Tally the lines in the data that follows that include the word "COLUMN", and report nothing but the total.

Extracted data entries:
╭──

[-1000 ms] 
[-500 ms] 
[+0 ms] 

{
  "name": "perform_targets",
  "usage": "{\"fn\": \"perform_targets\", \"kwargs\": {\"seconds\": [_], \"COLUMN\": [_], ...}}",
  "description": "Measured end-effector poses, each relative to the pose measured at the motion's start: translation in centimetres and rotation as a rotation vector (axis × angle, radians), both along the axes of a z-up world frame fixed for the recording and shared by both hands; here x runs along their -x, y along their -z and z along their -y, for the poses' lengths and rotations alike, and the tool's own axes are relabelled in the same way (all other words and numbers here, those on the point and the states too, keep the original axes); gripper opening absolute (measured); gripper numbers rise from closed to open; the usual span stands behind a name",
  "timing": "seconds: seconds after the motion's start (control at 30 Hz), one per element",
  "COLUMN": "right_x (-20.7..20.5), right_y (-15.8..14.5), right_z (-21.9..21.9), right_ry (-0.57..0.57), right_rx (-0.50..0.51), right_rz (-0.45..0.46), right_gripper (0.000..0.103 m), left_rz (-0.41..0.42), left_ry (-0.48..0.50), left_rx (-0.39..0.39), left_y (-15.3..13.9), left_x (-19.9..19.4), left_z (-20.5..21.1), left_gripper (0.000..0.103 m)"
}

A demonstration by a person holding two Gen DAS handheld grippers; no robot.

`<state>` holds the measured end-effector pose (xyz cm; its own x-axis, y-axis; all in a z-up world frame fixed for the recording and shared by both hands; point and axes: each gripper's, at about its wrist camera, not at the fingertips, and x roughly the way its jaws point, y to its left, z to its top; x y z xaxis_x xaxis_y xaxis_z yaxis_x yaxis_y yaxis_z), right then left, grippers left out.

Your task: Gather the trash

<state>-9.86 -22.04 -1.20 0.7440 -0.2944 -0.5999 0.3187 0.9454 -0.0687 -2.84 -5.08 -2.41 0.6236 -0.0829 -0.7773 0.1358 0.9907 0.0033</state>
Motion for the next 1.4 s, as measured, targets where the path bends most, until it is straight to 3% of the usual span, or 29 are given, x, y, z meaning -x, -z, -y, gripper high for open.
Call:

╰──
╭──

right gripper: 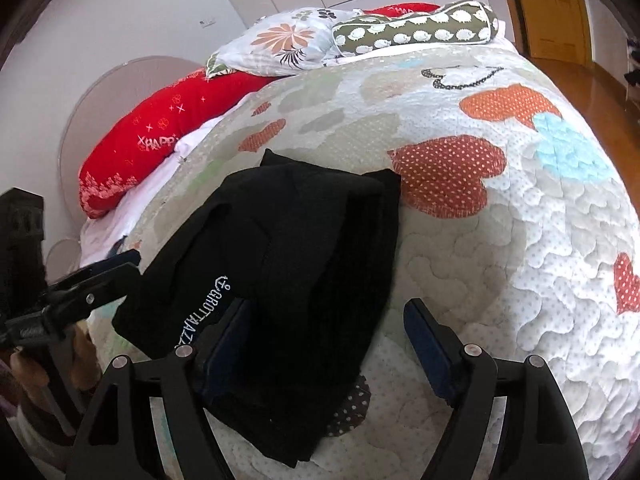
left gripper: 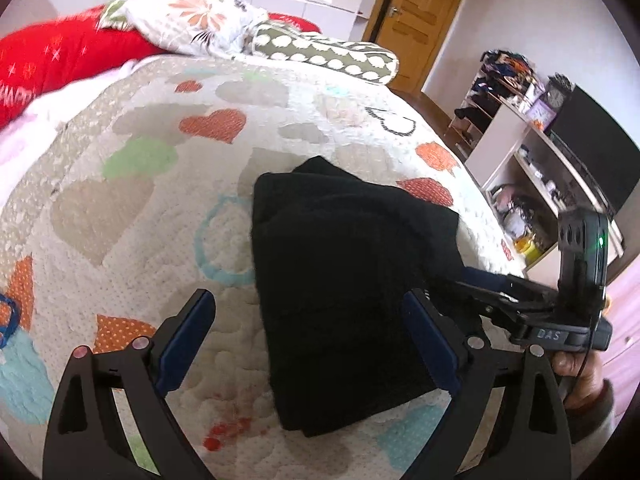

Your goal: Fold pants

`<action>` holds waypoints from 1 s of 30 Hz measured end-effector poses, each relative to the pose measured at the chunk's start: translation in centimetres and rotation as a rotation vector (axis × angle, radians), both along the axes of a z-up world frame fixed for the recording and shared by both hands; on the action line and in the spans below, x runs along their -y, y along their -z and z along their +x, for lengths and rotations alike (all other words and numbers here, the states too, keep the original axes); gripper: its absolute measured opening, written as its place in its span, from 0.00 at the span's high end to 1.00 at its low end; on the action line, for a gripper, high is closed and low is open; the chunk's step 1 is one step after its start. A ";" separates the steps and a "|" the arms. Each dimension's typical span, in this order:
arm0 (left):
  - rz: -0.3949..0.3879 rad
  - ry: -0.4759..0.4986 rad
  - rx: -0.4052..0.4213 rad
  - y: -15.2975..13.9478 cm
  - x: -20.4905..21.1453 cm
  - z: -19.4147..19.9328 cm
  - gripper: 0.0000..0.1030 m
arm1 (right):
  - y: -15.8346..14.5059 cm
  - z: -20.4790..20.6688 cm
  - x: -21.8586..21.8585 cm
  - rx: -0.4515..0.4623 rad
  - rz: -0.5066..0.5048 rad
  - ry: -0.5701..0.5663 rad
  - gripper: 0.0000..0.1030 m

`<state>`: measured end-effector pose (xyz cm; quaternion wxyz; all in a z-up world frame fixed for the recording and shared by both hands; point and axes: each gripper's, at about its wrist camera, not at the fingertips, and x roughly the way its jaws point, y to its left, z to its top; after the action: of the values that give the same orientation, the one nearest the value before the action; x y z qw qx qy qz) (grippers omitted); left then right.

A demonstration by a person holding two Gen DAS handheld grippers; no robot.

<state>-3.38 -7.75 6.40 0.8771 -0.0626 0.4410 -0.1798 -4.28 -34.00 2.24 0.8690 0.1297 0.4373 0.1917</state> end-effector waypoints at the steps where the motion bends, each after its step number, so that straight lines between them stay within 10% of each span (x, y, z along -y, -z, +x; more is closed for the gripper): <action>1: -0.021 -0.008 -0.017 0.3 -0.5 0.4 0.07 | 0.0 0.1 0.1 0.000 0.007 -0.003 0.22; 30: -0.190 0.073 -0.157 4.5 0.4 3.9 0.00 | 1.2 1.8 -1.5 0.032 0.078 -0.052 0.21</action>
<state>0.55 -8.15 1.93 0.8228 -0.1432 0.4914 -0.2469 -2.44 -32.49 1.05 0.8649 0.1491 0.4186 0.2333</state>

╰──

* **WRITTEN RESPONSE**: 2